En 1914, il a alors 54 ans, il quitte la scène non sans avoir gravé quelques disques chez Odéon, entre 1902 et 1905. [***]

[*] Voir au chapitre 24 des Mémoires de Paulus
[**] Merci Claire Simon-Boidot pour ces renseignements
[***] À noter 11 autres titres dits du répertoire Sulbac chez Pathé, en 1901...   


Enregistrements

À toutes fins utiles, introuvables.

Chez Odéon, enregistrés en 1902, nous avons retrouvés les 12 titres suivants :

Numéro    Titre (auteur/compositeur)

X 33923     "Le jeune homme de Sceaux" (Lucien Del / Pourny)
X 33924     "Quand on n'a pas !" (Félix Mortreuil / Paul Briollet)
X 33930     "Les prénoms" (Gaston Maquis)
X 33931     "Savez-vous pourquoi ?" (Gerny)
X 33958     "Lettre incohérente" - Monologue (Gramet, Chicot)
X 33959     "Pour elle et pour lui" (Pelletier)
X 33960     "La fille de not' Bailli" ( Lucien Delormel)
X 33970     "Les amours de Bridouille" (Lucien Del / Eugêne Poncin)
X 33986     "Les Ephémérides" - Monologue (Gerny, Paul Briollet)
X 33988     "Pas beaucoup d'argent" - Chansonnette (Favrard / Eloi Ouvrard)
X 33991     "La Morue" (Louis Byrec / Félix Mortreuil)
X 36077     "Ayez pitié d'elle" ( Lucien Delormel)
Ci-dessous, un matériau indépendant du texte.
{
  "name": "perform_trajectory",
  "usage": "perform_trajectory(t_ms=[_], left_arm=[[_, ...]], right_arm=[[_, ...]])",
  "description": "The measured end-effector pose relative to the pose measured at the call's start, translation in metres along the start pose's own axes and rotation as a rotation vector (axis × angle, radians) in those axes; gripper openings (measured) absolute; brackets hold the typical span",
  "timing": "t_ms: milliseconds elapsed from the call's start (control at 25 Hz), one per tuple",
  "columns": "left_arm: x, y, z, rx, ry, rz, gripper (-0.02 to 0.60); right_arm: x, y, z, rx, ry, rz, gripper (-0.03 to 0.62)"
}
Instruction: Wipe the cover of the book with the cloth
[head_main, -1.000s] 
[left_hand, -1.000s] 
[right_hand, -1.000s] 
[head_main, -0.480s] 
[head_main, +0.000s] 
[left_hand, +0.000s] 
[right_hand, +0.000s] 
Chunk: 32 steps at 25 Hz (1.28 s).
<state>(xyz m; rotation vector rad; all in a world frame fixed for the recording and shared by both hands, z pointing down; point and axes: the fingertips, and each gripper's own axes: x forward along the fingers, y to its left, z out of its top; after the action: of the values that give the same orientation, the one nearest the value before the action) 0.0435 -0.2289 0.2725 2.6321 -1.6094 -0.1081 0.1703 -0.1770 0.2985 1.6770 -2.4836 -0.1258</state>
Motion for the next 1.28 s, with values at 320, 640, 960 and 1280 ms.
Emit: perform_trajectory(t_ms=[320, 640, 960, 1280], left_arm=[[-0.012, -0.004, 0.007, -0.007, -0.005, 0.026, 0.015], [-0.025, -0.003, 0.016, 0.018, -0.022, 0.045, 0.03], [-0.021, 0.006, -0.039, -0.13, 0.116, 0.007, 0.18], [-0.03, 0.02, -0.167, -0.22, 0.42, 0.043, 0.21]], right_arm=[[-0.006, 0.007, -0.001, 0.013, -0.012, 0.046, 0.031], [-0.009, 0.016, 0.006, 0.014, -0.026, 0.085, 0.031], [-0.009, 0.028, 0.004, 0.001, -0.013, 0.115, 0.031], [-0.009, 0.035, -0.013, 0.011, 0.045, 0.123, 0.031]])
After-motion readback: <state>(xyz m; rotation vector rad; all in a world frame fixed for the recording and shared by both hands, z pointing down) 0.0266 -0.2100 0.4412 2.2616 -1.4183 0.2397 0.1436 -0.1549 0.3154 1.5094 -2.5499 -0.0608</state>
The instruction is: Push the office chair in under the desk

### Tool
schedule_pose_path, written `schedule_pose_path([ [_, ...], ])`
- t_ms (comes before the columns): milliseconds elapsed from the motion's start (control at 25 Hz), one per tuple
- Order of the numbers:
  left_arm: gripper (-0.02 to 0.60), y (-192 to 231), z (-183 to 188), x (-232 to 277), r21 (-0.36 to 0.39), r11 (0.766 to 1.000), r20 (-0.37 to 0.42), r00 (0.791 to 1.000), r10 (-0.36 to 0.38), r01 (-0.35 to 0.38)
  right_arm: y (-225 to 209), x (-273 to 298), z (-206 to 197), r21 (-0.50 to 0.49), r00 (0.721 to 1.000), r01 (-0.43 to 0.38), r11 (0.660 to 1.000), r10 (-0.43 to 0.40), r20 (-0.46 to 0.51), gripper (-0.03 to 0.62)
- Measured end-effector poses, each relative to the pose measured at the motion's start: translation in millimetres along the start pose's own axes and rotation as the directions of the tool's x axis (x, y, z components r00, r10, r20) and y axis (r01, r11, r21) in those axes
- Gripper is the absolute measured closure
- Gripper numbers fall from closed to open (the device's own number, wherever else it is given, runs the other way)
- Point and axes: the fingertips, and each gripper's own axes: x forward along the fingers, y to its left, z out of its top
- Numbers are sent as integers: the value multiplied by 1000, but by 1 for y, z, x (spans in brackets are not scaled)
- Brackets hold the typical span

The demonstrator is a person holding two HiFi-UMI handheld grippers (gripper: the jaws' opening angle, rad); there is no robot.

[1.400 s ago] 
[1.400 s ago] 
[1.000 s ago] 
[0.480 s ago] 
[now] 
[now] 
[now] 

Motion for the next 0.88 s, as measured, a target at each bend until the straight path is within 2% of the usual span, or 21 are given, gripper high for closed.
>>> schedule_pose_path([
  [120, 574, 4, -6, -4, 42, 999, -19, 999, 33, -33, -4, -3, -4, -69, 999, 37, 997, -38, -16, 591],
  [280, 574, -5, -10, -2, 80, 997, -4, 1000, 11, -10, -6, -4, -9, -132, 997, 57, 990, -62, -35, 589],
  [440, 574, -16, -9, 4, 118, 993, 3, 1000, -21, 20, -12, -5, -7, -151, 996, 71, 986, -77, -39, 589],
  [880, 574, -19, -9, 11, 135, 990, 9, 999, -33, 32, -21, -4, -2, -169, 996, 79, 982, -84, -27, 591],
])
L'Anthologie de la Chanson française, volume 1900-1920, EPM 1989692 (2002) a inséré dans sa section Les chansons de diseurs et d'auteurs (sic) un titre, sans doute le X 33991 mentionné ci-dessus : "La morue" entre... "Le fil cassé" interprété par Théodore Botrel et "La machtagouine" interprété par Bravo...

On est prié de ne pas se déplacer.


Une anecdote version Léon Garnier

Plébins avait une affaire d'honneur à vider avec Sulbac, une rencontre au pistolet fut décidée.
Gerny, l'un des spirituels auteurs du "Garde municipal", et Léon Garnier figuraient parmi les témoins.
Sur le terrain, Sulbac emprunta 2 francs à Plébins pour régler une heure de voiture.
Plébins prêta les 2 balles, mais se ravisant, lui dit aussitôt :
- Au fait, je ne veux rien te prêter, rends-moi mes 2 francs.
Sulbac lui rendit ses 2 francs.
Les témoins déclarèrent l'honneur satisfait : deux balles avaient été échangées sans résultat.

Paru dans Les Chansons Illustrées, n° 89 page 15.